● PROBLEM STATEMENT
Go through the records below and copy out every line that contains the word "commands".

········

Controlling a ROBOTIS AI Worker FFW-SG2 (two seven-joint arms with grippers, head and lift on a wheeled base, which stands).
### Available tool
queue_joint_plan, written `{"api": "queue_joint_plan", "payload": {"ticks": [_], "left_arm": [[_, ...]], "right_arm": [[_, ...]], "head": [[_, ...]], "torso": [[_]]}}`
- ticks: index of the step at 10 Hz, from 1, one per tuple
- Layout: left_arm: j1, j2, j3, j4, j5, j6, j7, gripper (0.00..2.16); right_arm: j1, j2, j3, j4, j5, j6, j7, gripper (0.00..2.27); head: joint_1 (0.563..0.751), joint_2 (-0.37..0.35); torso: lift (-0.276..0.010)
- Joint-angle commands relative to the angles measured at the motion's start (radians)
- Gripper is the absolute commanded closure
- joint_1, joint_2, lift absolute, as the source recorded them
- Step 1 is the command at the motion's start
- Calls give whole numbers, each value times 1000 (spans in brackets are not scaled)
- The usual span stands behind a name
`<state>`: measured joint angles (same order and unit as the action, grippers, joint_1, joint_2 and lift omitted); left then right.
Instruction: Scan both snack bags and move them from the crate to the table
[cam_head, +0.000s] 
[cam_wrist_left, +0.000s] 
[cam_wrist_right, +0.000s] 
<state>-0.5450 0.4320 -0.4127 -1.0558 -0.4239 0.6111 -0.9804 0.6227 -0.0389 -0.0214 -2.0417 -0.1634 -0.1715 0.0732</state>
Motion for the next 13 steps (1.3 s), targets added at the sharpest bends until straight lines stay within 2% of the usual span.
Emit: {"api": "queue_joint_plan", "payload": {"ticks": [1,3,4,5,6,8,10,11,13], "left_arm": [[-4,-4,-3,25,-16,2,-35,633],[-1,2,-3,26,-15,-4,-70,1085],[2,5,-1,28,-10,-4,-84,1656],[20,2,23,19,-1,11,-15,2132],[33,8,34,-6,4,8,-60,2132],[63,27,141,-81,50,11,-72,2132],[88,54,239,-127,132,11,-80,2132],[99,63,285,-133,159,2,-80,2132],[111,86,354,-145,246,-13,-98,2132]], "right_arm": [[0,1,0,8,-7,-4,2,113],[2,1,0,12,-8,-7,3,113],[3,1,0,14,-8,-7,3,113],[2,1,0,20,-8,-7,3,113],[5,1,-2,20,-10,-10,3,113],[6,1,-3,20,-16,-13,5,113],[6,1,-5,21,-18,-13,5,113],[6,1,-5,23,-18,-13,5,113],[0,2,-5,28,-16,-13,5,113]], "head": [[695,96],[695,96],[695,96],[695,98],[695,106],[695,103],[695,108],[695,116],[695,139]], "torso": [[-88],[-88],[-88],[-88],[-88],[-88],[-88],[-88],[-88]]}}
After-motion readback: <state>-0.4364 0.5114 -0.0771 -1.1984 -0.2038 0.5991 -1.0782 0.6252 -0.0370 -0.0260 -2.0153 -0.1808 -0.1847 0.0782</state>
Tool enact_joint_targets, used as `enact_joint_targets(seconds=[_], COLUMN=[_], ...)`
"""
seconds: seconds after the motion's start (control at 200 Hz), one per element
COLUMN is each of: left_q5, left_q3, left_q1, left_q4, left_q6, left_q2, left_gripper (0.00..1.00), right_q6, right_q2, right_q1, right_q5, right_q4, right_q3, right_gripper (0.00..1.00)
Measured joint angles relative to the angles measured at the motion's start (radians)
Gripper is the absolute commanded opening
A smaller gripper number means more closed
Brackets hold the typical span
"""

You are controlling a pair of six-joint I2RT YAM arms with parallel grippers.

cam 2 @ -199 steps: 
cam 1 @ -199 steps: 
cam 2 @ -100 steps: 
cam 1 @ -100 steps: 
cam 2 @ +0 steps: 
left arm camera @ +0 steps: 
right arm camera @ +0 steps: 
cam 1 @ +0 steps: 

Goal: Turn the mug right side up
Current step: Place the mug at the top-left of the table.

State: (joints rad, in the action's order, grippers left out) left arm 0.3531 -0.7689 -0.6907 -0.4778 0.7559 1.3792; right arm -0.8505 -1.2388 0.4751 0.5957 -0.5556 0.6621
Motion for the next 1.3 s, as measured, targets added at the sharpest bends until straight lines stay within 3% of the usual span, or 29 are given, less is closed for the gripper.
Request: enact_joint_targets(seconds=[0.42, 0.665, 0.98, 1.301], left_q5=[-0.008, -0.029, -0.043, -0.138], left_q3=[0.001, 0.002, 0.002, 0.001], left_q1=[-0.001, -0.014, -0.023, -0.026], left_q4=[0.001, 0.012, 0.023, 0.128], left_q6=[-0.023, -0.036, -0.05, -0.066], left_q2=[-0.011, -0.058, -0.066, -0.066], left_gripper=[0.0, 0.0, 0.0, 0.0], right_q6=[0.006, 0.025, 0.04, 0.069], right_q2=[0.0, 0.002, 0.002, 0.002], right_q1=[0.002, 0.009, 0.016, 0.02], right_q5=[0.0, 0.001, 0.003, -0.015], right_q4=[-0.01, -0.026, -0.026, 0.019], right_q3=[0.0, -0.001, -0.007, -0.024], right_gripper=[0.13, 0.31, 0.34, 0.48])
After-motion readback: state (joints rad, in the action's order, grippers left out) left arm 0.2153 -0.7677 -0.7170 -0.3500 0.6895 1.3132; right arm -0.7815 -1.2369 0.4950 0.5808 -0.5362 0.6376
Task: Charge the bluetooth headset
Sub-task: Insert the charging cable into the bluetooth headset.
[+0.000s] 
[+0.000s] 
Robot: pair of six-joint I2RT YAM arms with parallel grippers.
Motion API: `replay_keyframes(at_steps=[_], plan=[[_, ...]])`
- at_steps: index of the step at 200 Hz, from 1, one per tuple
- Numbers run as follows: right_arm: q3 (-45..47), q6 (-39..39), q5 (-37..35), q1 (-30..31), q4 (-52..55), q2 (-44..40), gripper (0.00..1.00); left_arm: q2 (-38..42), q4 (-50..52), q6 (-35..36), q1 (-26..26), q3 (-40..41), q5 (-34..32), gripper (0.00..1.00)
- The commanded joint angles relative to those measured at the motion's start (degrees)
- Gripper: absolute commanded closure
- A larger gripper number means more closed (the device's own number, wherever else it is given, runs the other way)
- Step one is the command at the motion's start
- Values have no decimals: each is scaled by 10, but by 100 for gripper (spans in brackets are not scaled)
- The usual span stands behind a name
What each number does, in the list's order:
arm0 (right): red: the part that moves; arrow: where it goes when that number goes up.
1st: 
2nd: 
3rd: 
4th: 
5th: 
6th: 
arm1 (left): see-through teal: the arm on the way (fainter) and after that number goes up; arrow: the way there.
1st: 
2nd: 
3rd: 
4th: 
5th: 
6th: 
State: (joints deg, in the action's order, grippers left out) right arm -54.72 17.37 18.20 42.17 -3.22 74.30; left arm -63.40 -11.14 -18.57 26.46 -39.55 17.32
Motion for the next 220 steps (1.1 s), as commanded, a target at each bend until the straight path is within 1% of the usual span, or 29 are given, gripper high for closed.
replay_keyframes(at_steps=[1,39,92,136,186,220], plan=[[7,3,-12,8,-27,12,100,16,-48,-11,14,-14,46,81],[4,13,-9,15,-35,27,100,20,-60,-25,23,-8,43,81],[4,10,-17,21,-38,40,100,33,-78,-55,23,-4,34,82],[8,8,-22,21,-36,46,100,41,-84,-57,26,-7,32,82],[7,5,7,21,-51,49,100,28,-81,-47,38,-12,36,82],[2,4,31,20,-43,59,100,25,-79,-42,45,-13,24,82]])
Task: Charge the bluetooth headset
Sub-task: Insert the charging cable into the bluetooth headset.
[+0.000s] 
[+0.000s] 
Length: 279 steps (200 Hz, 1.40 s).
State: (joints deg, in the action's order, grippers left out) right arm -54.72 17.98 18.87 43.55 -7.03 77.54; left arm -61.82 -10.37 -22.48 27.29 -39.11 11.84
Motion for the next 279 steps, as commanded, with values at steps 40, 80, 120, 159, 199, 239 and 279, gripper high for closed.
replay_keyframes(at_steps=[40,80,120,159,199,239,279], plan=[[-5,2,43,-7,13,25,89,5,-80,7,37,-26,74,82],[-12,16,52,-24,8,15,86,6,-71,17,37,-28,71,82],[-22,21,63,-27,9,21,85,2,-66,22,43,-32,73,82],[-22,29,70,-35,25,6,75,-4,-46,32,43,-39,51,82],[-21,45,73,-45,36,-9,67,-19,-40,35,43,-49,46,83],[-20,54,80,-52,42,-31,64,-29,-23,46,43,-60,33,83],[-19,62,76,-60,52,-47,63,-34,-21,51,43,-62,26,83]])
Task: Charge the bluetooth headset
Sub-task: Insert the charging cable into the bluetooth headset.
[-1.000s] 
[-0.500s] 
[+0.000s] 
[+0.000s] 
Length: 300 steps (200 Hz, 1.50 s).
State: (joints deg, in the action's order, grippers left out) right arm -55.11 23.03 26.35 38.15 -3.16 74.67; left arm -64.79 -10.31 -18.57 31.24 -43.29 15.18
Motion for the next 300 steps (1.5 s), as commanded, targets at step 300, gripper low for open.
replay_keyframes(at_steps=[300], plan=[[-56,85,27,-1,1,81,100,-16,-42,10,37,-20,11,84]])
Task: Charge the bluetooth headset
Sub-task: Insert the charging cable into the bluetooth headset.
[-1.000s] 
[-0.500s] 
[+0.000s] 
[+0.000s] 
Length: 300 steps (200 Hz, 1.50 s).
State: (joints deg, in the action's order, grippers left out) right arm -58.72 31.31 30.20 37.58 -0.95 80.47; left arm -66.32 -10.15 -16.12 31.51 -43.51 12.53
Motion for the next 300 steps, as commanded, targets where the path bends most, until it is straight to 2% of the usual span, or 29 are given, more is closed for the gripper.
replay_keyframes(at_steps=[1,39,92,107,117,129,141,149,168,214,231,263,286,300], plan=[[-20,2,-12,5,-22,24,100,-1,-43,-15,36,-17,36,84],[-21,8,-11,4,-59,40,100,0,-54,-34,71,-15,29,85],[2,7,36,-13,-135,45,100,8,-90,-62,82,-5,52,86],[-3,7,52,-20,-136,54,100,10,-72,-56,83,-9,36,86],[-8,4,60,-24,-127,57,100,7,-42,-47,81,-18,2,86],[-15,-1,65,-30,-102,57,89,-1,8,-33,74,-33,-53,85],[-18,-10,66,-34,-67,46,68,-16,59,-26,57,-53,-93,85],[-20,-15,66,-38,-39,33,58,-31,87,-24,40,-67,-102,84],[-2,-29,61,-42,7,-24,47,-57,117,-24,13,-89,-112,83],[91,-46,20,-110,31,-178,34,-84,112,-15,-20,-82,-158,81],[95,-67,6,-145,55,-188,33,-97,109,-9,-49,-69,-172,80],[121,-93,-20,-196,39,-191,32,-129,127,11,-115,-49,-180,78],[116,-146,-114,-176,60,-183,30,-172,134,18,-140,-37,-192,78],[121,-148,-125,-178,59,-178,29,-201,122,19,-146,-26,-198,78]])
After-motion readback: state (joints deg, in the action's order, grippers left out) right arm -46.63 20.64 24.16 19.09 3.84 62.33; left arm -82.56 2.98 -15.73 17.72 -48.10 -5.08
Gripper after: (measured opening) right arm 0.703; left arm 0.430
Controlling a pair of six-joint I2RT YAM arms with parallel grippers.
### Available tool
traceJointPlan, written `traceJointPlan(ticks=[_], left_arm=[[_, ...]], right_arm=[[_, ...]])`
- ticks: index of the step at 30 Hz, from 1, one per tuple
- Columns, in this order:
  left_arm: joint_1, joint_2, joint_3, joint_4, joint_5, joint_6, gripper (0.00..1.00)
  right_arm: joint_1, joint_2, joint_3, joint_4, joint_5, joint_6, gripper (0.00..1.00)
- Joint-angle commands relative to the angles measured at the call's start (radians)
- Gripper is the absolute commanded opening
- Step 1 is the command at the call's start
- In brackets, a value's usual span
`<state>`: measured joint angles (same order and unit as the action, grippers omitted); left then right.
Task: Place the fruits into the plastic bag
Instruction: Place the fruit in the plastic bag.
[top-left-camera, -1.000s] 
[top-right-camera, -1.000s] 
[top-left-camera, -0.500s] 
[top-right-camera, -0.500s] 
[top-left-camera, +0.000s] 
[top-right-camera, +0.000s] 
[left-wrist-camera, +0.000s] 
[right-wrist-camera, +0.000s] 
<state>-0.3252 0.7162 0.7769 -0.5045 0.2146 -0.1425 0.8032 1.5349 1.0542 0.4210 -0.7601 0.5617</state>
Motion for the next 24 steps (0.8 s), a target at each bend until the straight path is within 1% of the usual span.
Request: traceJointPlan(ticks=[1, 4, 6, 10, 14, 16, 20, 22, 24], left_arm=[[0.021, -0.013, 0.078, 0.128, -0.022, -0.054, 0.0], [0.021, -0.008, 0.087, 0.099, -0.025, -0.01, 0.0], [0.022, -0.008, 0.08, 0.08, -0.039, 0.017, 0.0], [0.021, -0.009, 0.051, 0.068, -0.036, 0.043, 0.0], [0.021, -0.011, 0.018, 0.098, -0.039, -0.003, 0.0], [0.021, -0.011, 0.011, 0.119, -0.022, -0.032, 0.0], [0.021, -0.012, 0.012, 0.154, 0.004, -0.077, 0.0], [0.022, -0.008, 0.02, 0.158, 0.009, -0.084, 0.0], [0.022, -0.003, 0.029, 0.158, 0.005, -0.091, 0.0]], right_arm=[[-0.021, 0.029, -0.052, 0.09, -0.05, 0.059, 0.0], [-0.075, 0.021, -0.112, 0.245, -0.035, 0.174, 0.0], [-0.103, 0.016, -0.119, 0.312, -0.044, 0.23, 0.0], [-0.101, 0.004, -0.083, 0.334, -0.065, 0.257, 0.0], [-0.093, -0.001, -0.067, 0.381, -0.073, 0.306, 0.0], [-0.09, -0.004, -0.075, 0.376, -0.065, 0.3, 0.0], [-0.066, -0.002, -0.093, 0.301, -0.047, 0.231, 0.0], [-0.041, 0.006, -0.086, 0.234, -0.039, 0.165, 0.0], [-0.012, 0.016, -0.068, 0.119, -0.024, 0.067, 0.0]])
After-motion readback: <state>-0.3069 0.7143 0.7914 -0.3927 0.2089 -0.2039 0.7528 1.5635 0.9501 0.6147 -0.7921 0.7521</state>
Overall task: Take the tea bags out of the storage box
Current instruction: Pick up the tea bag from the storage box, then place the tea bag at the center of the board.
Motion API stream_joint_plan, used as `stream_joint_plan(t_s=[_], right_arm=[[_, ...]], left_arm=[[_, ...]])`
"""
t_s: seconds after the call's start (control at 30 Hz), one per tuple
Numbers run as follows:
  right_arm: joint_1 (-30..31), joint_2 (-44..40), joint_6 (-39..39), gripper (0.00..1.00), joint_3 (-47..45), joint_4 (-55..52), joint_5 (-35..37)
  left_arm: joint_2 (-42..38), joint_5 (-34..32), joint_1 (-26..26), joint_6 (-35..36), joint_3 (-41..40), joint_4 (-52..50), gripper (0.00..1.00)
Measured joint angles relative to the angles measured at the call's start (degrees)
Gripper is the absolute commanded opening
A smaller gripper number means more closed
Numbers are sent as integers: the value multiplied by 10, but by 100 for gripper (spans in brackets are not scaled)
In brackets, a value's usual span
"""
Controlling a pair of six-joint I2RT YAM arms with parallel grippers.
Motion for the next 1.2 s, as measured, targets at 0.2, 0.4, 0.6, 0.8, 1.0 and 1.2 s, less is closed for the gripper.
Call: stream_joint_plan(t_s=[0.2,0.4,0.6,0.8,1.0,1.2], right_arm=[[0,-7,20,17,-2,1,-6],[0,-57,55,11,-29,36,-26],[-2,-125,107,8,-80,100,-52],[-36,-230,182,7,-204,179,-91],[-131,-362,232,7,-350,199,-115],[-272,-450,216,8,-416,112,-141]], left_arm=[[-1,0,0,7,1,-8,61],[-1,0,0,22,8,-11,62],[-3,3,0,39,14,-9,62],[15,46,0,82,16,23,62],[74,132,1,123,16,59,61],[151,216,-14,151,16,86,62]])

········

● RESPONSE FOR THIS EXERCISE
- Joint-angle commands relative to the angles measured at the motion's start (radians)
- Joint-angle commands relative to the angles measured at the call's start (radians)

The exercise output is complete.